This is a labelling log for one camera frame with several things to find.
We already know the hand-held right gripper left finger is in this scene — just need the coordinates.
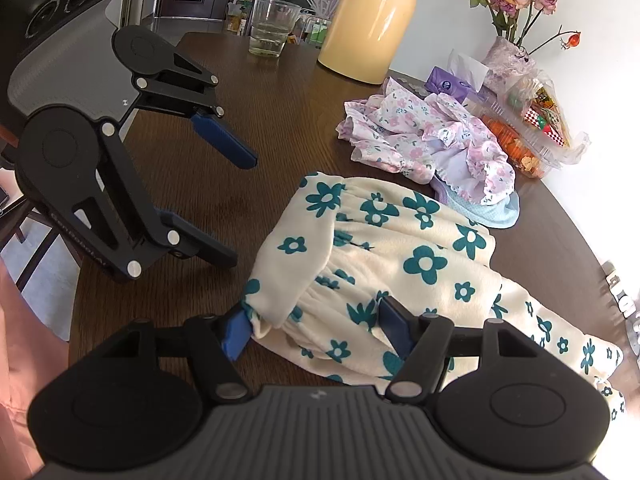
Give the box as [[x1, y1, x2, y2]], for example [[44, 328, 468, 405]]
[[107, 307, 251, 403]]

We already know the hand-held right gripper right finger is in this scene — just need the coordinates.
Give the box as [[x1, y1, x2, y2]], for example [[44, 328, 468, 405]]
[[377, 296, 521, 403]]

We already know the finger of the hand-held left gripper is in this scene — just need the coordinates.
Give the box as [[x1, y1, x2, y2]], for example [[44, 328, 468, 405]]
[[30, 119, 238, 283], [132, 44, 259, 171]]

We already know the cream garment with teal flowers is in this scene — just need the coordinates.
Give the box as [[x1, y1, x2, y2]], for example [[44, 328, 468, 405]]
[[243, 171, 627, 428]]

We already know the clear drinking glass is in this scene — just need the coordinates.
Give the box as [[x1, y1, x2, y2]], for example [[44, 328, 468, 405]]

+++++

TASK ITEM >>
What you return should be all of the material above, exactly, and none of its pictures.

FINISHED TASK >>
This is a labelling log for one camera frame with several things to find.
We already know the hand-held right gripper left finger is in this scene — just need the coordinates.
Give the box as [[x1, y1, x2, y2]], for example [[44, 328, 468, 405]]
[[107, 307, 251, 403]]

We already know the hand-held right gripper right finger is in this scene — just need the coordinates.
Give the box as [[x1, y1, x2, y2]], for example [[44, 328, 468, 405]]
[[377, 296, 521, 403]]

We already know the finger of the hand-held left gripper is in this scene — just need the coordinates.
Give the box as [[x1, y1, x2, y2]], for example [[44, 328, 468, 405]]
[[30, 119, 238, 283], [132, 44, 259, 171]]

We already know the cream garment with teal flowers is in this scene — just need the coordinates.
Give the box as [[x1, y1, x2, y2]], for example [[44, 328, 468, 405]]
[[243, 171, 627, 428]]

We already know the clear drinking glass is in this scene — just need the coordinates.
Give the box as [[x1, y1, x2, y2]], for example [[44, 328, 468, 405]]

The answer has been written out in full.